Logré mostrarme tolerante y calmada durante toda la cena, pero por dentro mi cabeza estaba a punto de explotar: ¿no nos educaron a las dos para creer en la ciencia? ¿Desde cuándo es más válido creer en chismorreos que en lo que dice un médico? ¿Por qué a mi amiga le cuesta tanto aceptar la realidad?
Mi amiga no es la única antivacunas que conozco. Tengo dos primos en la treintena que tampoco quieren vacunarse. El primero, periodista y fumador empedernido, dice que no se fía de lo que nos dicen. Tiene gracia. No se fía de la vacuna, pero en cambio no tiene miedo a fumarse una cajetilla diaria cuando conoce de sobras los efectos secundarios del tabaco. Mi prima tiene un cuadro un poco más especial: obsesionada con la nutrición y la vida sana desde que es una niña, asegura que esta vacuna tiene unos efectos secundarios terribles, según los científicos y eminencias en cáncer que ella consulta por internet, ya que los medios de comunicación convencionales los censuran. Cuando dijo eso, me cansé de ser tolerante. “No digas tonterías”, le solté, sabiendo que la discusión estaba asegurada. ¿Qué se imagina mi prima? ¿Al presidente de Pfizer amenazando por teléfono al director del The New York Times? Mi prima convive con un familiar de casi 70 años con una enfermedad crónica que le hace especialmente vulnerable al Covid. Pero a ella le da igual. “Yo no me meto nada en el cuerpo por nadie”, me soltó.
Otro antivacunas cercano es mi amigo Daniel (nombre inventado), publicista de prestigio, de 50 años. Daniel, que es vegano desde hace unos años y está obsesionado con la salud, está convencido de que si él coge el Covid no le pasará nada, porque come sano. Y que él no se pondrá la vacuna por miedo a los efectos secundarios. “Se está empezando a ver que ha subido el número de ictus e infartos desde que empezó la vacunación”, me dijo el otro día por teléfono muy convencido. Respiré hondo y no dije nada. Me he dado cuenta de que no puedo dialogar sobre este tema de forma racional, porque los argumentos de los antivacunas no están basados en hechos, sino en rumores y fake news. Puedo entender que hayan dejado de confiar en los medios de comunicación o en los gobiernos (yo también), pero eso no justifica que hayan dejado de creer en la ciencia.

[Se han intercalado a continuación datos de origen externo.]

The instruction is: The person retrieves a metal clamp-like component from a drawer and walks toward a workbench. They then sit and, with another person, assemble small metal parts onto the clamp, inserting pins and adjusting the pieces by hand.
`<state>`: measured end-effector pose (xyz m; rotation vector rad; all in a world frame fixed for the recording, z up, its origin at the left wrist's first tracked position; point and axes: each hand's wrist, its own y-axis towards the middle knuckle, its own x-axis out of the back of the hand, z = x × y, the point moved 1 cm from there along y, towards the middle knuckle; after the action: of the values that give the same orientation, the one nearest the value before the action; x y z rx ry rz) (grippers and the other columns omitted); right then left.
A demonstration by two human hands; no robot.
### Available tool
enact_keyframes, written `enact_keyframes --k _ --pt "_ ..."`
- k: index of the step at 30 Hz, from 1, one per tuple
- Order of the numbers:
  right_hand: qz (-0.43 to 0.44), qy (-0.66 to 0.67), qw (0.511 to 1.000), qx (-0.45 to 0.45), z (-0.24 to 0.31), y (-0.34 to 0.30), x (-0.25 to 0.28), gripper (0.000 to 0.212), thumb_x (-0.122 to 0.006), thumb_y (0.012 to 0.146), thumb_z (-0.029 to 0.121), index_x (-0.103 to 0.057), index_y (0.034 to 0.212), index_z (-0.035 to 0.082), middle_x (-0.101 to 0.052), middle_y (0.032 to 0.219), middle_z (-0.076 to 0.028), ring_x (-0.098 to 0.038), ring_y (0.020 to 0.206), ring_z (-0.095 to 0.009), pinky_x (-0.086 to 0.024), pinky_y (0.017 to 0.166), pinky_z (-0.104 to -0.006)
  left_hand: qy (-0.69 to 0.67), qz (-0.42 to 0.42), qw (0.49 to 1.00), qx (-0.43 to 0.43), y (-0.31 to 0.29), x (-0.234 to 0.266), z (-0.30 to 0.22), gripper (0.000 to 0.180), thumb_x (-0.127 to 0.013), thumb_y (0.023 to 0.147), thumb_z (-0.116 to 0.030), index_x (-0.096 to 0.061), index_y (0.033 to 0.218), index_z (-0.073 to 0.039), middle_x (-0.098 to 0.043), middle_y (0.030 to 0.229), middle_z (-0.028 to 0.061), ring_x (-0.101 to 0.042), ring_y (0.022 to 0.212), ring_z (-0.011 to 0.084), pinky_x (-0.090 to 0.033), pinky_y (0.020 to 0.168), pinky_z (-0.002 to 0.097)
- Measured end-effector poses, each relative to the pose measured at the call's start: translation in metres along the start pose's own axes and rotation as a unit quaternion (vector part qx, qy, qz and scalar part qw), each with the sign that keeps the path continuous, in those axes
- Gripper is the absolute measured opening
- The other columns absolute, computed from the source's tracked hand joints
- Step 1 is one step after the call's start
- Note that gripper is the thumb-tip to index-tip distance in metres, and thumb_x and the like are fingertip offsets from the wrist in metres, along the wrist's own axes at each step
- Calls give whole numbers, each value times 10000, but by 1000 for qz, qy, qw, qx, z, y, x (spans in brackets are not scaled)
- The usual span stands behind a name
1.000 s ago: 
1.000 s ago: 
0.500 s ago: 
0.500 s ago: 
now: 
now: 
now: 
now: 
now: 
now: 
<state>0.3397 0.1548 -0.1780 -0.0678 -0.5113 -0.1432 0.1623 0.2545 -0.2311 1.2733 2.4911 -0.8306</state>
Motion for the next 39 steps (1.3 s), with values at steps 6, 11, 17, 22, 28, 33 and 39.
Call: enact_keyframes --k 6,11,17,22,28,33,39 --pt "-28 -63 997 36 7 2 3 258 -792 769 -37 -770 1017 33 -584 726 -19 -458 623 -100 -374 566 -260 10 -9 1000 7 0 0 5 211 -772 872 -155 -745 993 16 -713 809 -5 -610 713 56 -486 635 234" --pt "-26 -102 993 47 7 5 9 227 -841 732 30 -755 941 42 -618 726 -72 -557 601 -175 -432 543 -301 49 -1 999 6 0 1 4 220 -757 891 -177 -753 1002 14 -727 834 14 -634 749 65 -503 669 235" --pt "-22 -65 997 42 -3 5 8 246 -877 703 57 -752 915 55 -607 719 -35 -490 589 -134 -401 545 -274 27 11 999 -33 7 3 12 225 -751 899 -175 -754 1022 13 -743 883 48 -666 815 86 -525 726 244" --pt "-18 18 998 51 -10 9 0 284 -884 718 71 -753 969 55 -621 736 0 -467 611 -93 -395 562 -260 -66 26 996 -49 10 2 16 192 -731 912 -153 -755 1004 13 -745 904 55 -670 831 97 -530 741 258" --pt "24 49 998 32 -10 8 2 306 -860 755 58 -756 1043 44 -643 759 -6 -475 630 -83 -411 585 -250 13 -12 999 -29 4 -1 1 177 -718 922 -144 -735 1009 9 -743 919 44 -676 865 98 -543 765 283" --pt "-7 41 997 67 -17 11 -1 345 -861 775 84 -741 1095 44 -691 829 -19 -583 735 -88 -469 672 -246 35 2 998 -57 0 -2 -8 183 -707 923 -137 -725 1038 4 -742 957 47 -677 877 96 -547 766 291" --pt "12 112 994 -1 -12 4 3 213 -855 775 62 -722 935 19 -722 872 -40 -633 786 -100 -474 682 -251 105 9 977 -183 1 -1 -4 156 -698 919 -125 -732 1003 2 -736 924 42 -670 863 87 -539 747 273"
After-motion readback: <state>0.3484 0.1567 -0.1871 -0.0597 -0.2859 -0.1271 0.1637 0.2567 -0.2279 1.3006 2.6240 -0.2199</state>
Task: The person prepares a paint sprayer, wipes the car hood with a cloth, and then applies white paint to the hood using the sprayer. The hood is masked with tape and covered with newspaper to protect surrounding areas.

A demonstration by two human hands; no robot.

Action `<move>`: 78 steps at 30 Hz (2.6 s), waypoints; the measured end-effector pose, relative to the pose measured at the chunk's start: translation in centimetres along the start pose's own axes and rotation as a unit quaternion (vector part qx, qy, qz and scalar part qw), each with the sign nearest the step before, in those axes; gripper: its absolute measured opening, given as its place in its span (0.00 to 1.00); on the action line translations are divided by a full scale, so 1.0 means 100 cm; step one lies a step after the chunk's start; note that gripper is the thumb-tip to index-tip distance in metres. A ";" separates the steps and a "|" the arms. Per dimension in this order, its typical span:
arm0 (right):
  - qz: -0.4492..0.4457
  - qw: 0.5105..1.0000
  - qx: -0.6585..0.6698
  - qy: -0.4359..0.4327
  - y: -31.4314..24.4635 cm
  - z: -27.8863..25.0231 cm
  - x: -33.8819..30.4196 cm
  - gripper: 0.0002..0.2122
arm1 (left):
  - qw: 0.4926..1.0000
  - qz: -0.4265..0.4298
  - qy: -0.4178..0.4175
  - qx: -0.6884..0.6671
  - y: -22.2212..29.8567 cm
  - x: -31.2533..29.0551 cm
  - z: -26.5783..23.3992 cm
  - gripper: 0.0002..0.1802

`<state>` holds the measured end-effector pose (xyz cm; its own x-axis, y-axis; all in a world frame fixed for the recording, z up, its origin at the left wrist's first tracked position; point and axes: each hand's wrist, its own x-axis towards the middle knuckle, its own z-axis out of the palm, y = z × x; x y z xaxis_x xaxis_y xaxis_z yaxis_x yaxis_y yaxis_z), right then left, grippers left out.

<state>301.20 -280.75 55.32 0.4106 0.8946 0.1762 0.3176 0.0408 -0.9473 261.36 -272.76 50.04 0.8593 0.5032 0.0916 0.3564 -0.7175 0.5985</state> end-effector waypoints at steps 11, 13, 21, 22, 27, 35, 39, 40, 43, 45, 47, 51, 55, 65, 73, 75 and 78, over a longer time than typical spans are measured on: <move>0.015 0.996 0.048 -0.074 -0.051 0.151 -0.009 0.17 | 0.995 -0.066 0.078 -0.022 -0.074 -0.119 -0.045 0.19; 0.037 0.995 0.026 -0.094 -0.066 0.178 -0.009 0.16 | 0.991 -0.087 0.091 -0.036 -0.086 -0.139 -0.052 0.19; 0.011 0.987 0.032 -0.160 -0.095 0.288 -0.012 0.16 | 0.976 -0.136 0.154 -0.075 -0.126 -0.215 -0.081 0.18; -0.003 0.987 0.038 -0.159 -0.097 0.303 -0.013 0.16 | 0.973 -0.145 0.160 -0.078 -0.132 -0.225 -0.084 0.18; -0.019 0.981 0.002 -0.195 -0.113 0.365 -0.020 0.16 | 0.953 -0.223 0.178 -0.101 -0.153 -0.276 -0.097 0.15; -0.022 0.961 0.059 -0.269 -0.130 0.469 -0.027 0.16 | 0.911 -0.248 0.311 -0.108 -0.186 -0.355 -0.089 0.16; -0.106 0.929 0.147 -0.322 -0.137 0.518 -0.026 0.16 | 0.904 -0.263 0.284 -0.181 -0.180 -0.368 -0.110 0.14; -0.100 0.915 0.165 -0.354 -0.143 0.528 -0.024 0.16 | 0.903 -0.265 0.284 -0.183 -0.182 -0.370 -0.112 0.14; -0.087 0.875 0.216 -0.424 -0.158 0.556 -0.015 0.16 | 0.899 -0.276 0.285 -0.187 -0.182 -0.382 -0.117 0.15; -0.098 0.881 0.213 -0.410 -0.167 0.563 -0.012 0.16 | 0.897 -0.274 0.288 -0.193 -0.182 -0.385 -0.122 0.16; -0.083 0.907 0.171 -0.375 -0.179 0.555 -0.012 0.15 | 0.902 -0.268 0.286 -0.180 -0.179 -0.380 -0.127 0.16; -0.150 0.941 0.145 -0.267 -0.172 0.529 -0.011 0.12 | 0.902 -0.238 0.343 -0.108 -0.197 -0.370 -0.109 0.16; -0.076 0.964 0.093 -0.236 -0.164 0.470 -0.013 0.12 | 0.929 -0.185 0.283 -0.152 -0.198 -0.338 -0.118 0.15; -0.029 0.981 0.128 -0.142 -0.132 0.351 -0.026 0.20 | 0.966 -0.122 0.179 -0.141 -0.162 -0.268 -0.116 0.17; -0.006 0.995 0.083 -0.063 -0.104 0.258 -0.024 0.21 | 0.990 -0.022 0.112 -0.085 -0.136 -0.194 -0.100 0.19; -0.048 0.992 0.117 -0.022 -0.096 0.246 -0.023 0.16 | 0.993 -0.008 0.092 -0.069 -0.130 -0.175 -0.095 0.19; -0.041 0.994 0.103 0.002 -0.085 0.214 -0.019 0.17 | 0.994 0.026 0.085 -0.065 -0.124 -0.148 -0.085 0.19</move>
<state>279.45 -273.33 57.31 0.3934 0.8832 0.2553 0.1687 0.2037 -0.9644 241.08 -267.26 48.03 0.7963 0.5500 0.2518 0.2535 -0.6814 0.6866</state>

“Casi era mejor cuando la gente creía en Dios”, le dije a un amigo medio en broma. Al fin y al cabo, ser antivacunas o creer en teorías conspirativas me parece una forma de buscar consuelo ante el absurdo e incierto mundo que nos ha tocado vivir. Pero la vida siempre ha sido así.
Ahora, cuando me topo con un antivacunas ya no siento rabia, solo frustración. Aunque quizás lo más práctico sería optar por el humor. Mi nuevo ídolo es Peter McIndoe, un joven estadounidense de 23 años que en 2017 creó Birds Aren’t Real, un movimiento conspirativo de broma que pretende difundir que los pájaros no son reales, sino drones del servicio de espionaje estadounidense.
“Birds Aren’t Real no es una sátira superficial de las conspiraciones. Es una sátira desde lo más profundo”, dijo McIndoe a The New York Times esta semana. McIndoe se siente representante de una generación (generación Z) que ha crecido en un mundo invadido por la desinformación y las noticias falsas, y al disfrazarse de teóricos de la conspiración, han encontrado una comunidad y una afinidad. “Se trata de poner un espejo frente a Estados Unidos en la era de internet”, añadió. El movimiento, que pretende reírse de las teorías conspiranoicas, se ha hecho viral en las redes sociales, además de conseguir que miles de jóvenes acudan a las concentraciones esporádicas que organizan en el centro de las grandes ciudades del país. Que alguien abra delegación en Europa.